City Hall isn't the only institution here struggling with civil disobedience. City Attorney Dennis Herrera has refused a Justice Department subpoena served on San Francisco General Hospital, among others, to obtain medical records related to partial-birth abortion. Herrera called the order "a gross violation of our patients' privacy rights, and the unjustifiable harassment of our physicians." That battle is still being waged in the courts.

These sorts of incursions on cherished principles that we all recently took for granted -- such as equality before the law or the separation of church and state -- have awakened a great many people like Bob and myself from our lethargy. Given San Francisco's history and culture, it's no surprise that a stand should be taken here.

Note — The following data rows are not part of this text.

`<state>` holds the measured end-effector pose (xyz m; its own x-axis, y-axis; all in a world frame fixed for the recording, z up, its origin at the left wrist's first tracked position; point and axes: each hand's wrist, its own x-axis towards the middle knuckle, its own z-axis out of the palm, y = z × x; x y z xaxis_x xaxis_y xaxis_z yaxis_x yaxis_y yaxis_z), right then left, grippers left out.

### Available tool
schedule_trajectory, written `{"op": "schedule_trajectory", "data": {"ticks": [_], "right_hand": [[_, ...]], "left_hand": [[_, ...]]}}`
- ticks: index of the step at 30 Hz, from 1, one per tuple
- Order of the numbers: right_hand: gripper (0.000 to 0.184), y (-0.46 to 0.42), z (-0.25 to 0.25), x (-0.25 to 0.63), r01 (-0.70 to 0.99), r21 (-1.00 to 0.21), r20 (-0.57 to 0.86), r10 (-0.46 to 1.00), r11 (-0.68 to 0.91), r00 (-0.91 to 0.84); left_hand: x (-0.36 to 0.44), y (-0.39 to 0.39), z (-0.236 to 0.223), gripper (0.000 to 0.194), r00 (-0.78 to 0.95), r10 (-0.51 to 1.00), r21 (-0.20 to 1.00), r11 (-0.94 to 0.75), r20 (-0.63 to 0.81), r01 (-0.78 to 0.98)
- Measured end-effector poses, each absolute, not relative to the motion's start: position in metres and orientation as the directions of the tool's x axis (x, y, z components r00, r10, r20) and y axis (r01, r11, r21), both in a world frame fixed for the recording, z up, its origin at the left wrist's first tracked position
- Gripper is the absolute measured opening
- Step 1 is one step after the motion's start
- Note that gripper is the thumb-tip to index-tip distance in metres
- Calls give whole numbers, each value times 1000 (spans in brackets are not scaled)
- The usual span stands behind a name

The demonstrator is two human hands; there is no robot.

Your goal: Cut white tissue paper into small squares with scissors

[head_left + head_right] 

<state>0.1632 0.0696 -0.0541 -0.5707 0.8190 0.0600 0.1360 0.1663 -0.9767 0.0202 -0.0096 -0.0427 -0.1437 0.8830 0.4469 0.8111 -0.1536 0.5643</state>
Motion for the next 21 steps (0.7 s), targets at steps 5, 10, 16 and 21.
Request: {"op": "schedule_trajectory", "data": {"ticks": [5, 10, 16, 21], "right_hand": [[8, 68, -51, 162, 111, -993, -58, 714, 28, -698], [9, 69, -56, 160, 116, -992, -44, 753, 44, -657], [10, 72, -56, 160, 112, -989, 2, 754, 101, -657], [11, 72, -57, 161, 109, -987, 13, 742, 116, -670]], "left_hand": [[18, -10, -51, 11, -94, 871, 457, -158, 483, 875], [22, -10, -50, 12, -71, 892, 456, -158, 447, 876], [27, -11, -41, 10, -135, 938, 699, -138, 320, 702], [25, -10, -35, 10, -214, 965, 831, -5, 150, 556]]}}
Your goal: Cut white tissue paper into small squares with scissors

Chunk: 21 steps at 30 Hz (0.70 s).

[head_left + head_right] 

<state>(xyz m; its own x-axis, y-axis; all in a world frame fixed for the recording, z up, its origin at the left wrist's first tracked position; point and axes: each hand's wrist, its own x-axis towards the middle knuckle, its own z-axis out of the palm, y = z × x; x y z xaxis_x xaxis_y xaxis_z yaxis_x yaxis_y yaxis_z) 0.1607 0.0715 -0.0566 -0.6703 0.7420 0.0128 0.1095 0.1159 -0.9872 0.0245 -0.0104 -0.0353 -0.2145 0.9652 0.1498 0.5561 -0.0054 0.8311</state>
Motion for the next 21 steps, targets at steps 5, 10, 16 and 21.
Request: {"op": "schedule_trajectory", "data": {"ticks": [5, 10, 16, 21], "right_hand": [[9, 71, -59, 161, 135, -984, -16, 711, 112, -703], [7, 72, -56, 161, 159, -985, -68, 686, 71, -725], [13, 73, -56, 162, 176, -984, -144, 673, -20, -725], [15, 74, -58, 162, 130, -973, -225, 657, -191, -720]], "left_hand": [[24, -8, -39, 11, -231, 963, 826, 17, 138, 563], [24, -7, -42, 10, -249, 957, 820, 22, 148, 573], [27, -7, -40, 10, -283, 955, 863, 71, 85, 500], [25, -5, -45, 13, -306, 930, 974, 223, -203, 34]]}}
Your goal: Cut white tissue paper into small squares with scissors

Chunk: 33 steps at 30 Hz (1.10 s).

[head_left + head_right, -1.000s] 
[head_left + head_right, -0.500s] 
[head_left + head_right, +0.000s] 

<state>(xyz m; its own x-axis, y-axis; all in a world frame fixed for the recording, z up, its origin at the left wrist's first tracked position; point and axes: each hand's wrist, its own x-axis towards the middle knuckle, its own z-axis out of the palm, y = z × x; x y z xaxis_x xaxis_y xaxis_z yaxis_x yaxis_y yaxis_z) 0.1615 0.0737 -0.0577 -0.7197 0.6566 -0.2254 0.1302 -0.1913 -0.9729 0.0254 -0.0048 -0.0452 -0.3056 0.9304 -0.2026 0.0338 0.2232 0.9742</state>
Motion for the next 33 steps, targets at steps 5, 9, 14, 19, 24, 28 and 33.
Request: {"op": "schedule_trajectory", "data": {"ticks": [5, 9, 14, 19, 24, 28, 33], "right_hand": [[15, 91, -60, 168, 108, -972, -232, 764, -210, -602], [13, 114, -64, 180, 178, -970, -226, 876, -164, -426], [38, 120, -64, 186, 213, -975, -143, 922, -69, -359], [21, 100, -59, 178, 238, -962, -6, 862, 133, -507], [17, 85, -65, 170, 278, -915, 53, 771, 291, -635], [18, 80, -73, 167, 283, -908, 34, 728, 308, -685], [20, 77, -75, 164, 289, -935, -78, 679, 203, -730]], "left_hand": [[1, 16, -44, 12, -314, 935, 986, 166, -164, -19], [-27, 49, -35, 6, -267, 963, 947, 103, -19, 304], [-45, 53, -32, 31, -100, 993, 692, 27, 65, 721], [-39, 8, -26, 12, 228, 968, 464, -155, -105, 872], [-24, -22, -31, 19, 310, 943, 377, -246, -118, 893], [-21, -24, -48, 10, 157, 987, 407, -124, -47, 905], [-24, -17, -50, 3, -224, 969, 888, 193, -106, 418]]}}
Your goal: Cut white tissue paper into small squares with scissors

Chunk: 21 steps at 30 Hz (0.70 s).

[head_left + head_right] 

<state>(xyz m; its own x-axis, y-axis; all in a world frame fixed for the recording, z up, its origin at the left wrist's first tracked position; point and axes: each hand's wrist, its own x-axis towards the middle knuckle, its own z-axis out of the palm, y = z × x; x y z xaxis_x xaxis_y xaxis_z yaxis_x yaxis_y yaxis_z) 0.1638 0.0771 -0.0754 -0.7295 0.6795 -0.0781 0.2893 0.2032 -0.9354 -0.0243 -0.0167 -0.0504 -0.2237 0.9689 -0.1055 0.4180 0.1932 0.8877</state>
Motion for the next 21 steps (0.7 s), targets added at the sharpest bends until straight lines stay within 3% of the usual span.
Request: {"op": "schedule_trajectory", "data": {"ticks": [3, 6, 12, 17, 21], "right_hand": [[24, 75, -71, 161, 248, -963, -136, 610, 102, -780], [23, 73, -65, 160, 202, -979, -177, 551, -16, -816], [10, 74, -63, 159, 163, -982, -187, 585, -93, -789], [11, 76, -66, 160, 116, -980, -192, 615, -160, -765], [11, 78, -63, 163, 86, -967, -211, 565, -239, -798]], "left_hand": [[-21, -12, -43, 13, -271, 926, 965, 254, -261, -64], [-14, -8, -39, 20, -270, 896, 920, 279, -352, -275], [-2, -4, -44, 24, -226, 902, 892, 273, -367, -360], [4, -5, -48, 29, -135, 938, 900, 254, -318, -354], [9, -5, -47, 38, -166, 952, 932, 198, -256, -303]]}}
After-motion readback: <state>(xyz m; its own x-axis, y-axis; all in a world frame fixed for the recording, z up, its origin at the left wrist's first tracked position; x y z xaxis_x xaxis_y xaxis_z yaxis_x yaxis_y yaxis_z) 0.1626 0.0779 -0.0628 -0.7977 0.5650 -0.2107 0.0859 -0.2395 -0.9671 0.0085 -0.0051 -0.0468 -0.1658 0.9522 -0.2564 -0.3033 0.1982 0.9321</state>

A majority of Americans polled before last weekend (and not present at City Hall during it) may well believe that the state should reserve marriage for two people of opposite sexes. But I trust that their answers would change if they were asked whether they are ready to see discrimination canonized in the Constitution -- especially when that discrimination could apply to their own children, relatives, friends and associates. It was for that reason that Newsom says he defied one law to honor another, higher, one. Others would have done the same had they experienced last week a happiness common to humanity of whatever persuasion. Blame it on the light.

Gray Brechin is a geographer and writer living in Berkeley. He is the author of Imperial San Francisco: Urban Power, Earthly Ruin, (University of California Press).